In America, l’ombra della felicità si confonde con quella della colpa e del rimorso. Desdemona e il fratello-consorte, stabilitisi presso una loro cugina e suo marito, hanno un figlio, Milton. Ogni timore sulla sua salute risulta infondato, e Desdemona arriva a credere che nessuno, né Dio né il destino, la punirà per ciò che ha fatto. Ma la voce narrante, quella vita nata due volte cui la scrittura di Eugenides dona l’onniscienza degli dei della tragedia classica e insieme la lucida disillusione dei pallidi eroi della modernità, quella ragazza-ragazzo, biologicamente incerta tanto quanto è psicologicamente compatta, e che si svela, nella gioia e nella sofferenza, in un continuo slittamento di piani temporali (nel suo passato di bambina circondata dall’amore puro dei genitori e presa alla sprovvista dai capricci del suo corpo, e nel suo presente di uomo che finalmente sa chi è e che proprio per questo fugge ogni rapporto, si nega ogni coinvolgemento emotivo, ogni slancio passionale), resta in agguato. Finché non giunge anche per lei il tempo di venire alla luce. È Milton, il figlio di Desdemona, a chiudere il cerchio. Sposa Tessie, la figlia della cugina presso cui gli sposi-fratelli erano andati ad abitare, e da lei ha due figli; un maschio, Chapter Eleven, del tutto normale, e una meravigliosa bambina, Calliope, nel cui corredo genetico l’incesto che ha dato origine a tutto e le successive consanguineità fanno fiorire un gene mutato, sviluppano un particolare enzima che fa di Calliope uno pseudoermafrodito, una femmina il cui organo riproduttivo nasconde, al proprio interno, un pene e due testicoli in embrione, una ragazza dalla natura genetica maschile.

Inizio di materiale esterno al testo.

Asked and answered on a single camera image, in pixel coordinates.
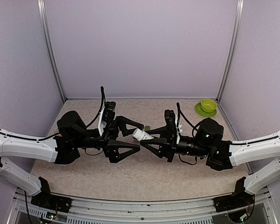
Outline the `white pill bottle front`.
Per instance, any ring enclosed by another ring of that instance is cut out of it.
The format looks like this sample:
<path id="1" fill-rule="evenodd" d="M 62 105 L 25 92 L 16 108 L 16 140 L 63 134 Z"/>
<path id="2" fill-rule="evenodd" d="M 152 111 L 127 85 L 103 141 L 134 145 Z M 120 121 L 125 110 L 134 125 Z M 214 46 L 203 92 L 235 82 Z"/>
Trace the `white pill bottle front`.
<path id="1" fill-rule="evenodd" d="M 133 137 L 137 140 L 137 141 L 142 141 L 142 140 L 151 140 L 154 137 L 150 134 L 148 134 L 147 132 L 140 130 L 139 128 L 136 128 L 133 132 Z"/>

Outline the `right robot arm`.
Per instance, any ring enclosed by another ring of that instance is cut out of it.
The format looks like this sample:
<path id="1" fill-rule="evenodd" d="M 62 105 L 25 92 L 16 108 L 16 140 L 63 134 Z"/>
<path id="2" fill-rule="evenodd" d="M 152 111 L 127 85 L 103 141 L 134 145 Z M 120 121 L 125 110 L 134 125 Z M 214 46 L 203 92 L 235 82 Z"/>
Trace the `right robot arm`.
<path id="1" fill-rule="evenodd" d="M 244 141 L 225 141 L 224 128 L 211 118 L 203 119 L 193 137 L 181 134 L 179 123 L 173 119 L 166 126 L 148 132 L 136 129 L 133 137 L 140 145 L 159 158 L 168 162 L 175 154 L 205 158 L 211 169 L 222 171 L 244 163 L 273 158 L 273 161 L 256 173 L 236 182 L 234 192 L 229 197 L 233 207 L 244 203 L 248 195 L 280 178 L 280 130 L 271 135 Z"/>

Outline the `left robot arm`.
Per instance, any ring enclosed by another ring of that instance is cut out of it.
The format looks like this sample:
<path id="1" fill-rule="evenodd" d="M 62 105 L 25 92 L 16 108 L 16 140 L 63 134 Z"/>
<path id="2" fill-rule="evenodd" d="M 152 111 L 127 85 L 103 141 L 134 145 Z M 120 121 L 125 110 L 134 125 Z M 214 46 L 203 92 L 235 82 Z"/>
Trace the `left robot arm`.
<path id="1" fill-rule="evenodd" d="M 97 128 L 88 129 L 76 111 L 65 113 L 58 120 L 57 127 L 57 134 L 42 139 L 28 135 L 16 136 L 0 128 L 0 177 L 28 195 L 37 197 L 47 208 L 56 203 L 48 181 L 18 167 L 11 162 L 10 156 L 67 165 L 80 157 L 79 149 L 91 148 L 102 150 L 111 163 L 117 163 L 140 150 L 139 145 L 118 141 L 118 135 L 128 136 L 136 128 L 144 129 L 143 124 L 115 116 L 114 112 L 102 115 Z"/>

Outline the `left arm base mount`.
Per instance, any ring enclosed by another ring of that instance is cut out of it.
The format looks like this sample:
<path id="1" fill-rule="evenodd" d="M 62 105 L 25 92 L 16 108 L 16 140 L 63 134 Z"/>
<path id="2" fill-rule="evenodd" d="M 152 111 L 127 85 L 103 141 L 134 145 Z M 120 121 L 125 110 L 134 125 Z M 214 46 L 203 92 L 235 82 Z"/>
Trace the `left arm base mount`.
<path id="1" fill-rule="evenodd" d="M 56 195 L 37 195 L 31 199 L 31 204 L 57 212 L 69 213 L 72 199 Z"/>

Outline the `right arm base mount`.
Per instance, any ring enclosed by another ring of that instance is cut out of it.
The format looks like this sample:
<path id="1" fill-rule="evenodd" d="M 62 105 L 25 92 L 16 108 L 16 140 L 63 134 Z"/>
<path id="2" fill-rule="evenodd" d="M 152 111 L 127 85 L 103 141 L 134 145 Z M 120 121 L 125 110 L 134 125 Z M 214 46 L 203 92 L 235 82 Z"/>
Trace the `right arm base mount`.
<path id="1" fill-rule="evenodd" d="M 223 212 L 242 208 L 254 203 L 254 195 L 226 195 L 219 196 L 213 199 L 216 212 Z"/>

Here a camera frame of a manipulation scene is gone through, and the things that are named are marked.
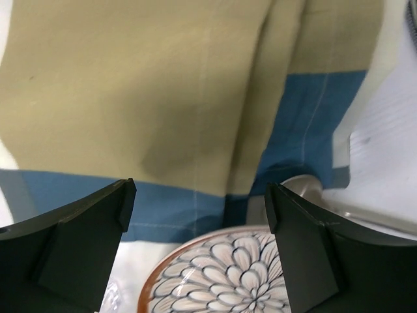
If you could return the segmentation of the blue beige checked placemat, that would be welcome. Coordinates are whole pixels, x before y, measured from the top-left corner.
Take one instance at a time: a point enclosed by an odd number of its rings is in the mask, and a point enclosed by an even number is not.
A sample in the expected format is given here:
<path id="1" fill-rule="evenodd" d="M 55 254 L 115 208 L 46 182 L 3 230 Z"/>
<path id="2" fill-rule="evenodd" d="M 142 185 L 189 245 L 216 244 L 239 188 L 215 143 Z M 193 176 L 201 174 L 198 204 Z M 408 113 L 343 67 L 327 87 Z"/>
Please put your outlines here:
<path id="1" fill-rule="evenodd" d="M 244 222 L 267 184 L 349 184 L 341 122 L 382 1 L 3 1 L 1 191 L 15 222 L 118 179 L 125 241 Z"/>

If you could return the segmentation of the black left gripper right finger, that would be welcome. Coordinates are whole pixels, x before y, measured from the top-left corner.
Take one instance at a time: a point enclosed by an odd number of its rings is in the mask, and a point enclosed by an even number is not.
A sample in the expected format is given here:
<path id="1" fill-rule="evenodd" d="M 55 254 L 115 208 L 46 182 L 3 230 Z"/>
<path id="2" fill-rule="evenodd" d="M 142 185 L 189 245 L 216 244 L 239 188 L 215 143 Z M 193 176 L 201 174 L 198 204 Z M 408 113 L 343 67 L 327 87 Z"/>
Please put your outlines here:
<path id="1" fill-rule="evenodd" d="M 351 222 L 270 184 L 266 215 L 292 312 L 415 312 L 416 241 Z"/>

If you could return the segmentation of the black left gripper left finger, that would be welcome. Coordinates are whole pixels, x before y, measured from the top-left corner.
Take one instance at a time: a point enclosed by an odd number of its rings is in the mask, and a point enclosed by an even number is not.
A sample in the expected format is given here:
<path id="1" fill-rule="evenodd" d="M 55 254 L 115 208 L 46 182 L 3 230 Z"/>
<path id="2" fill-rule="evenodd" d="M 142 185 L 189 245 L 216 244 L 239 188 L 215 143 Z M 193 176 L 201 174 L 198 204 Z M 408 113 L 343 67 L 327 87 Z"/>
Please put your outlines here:
<path id="1" fill-rule="evenodd" d="M 98 312 L 136 186 L 116 181 L 1 228 L 2 312 Z"/>

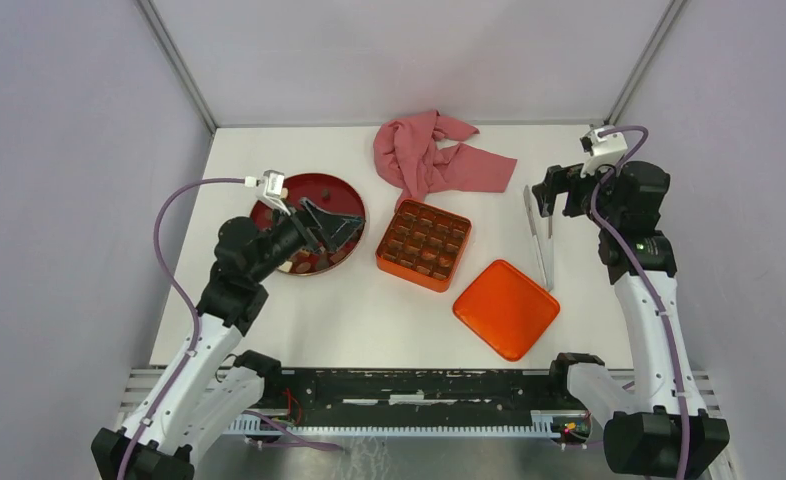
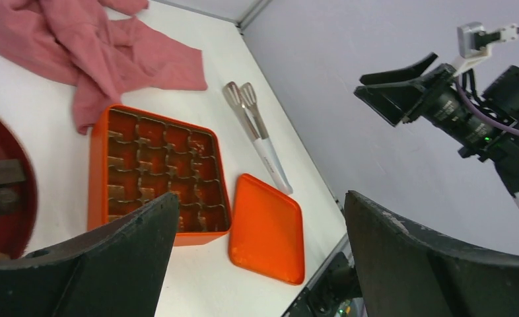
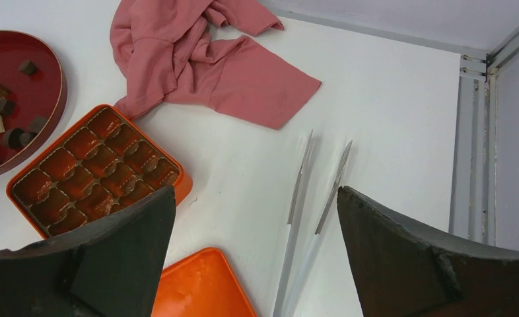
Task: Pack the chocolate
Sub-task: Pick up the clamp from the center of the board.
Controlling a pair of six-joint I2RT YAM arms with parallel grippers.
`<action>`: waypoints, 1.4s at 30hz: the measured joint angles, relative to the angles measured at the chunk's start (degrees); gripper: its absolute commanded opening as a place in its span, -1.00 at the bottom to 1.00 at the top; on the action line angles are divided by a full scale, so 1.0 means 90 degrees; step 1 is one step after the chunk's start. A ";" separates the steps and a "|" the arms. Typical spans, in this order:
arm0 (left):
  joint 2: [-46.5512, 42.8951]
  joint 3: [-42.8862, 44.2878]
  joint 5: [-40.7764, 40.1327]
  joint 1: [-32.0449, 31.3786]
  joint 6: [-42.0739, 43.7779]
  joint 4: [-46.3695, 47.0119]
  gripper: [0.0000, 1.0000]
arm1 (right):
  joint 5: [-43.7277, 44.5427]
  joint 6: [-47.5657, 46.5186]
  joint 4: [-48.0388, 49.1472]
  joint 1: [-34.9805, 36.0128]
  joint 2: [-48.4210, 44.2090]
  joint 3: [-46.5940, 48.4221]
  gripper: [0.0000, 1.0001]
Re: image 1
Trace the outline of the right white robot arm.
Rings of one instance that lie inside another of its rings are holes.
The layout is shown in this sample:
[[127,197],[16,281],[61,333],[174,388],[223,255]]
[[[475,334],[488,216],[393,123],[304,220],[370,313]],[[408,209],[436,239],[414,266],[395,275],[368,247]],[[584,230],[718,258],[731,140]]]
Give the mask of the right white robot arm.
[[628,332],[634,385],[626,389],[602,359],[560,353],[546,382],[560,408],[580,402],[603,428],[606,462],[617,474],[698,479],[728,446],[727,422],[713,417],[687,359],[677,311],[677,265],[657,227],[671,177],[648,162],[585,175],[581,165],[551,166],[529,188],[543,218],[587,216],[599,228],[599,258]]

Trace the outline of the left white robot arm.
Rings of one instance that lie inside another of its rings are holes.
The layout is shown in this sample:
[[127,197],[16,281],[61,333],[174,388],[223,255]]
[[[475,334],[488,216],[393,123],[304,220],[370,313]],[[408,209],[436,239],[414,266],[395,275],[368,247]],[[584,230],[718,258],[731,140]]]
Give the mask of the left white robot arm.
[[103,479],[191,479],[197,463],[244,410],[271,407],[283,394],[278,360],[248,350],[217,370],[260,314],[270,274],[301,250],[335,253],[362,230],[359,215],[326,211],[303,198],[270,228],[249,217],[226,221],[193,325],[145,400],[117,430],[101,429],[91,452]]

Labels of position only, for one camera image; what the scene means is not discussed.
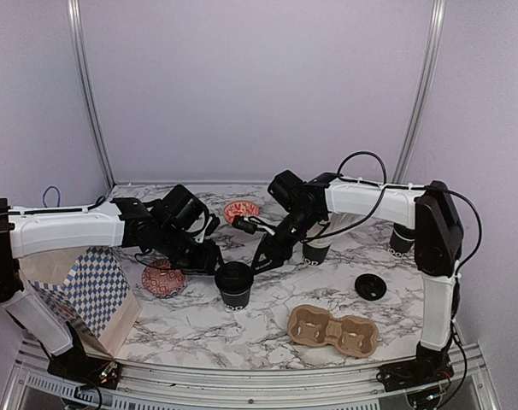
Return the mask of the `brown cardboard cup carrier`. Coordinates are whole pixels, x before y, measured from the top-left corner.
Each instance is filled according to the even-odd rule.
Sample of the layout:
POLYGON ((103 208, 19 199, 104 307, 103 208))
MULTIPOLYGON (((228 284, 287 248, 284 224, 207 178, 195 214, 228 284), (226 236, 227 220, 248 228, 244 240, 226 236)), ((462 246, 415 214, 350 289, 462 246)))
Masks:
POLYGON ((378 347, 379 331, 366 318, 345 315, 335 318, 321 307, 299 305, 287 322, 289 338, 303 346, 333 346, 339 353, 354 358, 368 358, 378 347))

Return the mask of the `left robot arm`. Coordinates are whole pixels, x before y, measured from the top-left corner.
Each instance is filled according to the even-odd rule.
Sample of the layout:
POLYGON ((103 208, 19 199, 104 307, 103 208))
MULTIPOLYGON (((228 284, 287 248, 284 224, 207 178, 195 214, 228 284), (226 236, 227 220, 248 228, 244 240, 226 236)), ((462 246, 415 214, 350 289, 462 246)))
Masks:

La scoperta della condizione di Calliope, le conseguenze che ne derivano, la verità che giunge inaspettata, come un improvviso rovescio di pioggia, come un secondo battesimo, pur essendo l’ossatura di Middlesex, pur tenendo il lettore incollato a ogni riga, pur commuovendo, sconvolgendo, muovendo in egual modo alla pietà e all’ilarità, non rappresentano il cuore dell’opera, che riluce nel disegno perfetto dei personaggi, nella sincera umanità con la quale vengono ritratti, e più ancora (ed è senz’altro questo il suo pregio maggiore) nella sensibilità dell’autore, capace di offrire, lasciandola intatta da pregiudizi e prese di posizione, una storia delicata, difficile, spinosa e controversa. Una storia, nella sua essenzialità, bellissima.
Eccovi l’incipit. La traduzione, per Mondadori, è di Katia Bagnoli. Buona lettura.
Sono nato due volte: bambina, la prima, un giorno di gennaio del 1960 in una Detroit straordinariamente priva di smog, e maschio adolescente, la seconda, nell’agosto del 1974, al pronto soccorso di Petoskey, nel Michigan.